As per Antispamkill: A greeting delay is a deliberate pause introduced by an SMTP server before it sends the SMTP greeting banner to the client. The client is supposed to wait until it has received this banner before it sends any data to the server. (per RFC2821 3.1). Many spam-sending applications do not wait to receive this banner, and instead start sending data once the TCP connection is complete. The server can detect this, and drop the connection.
A 5-10 second delay should be more than enough and will not hinder legitimate mail.
As per Wikipedia: Authentication procedures increase response times as users attempt invalid passwords. SMTP authentication is no exception. However, server-to-server SMTP transfers, which is where spam is injected, require no authentication. Various methods have been discussed and implemented for SMTP tarpits, systems that plug into the Mail Transfer Agent (MTA, i.e. the mail server software) or sit in front of it as a proxy.

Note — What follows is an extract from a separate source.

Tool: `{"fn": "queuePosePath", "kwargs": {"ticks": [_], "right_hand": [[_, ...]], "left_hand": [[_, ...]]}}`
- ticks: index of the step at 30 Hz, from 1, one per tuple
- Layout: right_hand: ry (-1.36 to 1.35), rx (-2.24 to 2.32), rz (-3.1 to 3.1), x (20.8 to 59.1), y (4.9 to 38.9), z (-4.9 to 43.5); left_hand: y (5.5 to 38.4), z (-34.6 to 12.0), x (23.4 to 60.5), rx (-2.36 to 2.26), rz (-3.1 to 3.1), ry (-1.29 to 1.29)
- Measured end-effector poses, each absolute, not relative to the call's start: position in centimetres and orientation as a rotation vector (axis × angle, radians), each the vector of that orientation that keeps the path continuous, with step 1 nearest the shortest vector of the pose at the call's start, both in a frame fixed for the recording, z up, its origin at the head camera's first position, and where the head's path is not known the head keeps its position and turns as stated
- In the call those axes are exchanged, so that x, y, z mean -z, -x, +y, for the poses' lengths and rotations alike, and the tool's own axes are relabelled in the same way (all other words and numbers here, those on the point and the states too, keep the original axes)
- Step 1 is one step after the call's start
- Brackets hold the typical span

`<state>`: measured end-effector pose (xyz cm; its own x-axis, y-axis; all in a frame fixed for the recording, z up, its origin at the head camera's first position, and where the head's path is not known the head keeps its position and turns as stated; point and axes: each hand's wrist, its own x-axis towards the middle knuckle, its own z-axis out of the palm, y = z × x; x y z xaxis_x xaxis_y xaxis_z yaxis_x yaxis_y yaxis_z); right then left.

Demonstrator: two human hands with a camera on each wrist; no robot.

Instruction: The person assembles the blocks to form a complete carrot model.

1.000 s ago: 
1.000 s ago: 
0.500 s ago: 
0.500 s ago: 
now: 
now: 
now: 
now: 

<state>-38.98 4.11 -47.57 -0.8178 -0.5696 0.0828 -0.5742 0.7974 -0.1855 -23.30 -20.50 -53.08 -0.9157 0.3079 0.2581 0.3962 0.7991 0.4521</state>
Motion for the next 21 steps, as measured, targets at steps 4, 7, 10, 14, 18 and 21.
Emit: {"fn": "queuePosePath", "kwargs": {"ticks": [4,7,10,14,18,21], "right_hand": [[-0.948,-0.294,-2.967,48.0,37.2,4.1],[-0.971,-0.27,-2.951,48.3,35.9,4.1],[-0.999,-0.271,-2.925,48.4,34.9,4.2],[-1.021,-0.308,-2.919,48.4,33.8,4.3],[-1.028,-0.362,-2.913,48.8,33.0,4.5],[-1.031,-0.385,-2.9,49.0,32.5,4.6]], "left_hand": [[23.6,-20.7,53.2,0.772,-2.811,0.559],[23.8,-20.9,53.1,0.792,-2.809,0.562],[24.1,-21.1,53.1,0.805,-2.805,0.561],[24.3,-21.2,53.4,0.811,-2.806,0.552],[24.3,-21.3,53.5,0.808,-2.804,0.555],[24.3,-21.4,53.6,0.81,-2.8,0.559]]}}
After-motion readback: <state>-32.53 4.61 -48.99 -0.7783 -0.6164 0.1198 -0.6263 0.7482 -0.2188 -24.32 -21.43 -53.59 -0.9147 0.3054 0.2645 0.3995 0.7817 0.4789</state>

One method increases transfer time for all mails by a few seconds by delaying the initial greeting message ("greet delay"). The idea is that it will not matter if a legitimate mail takes a little longer to deliver, but due to the high volume, it will make a difference for spammers. The downside of this is that mailing lists and other legitimate mass-mailings will have to be explicitly whitelisted or they will suffer too.
 I hope this helps...
Bits ...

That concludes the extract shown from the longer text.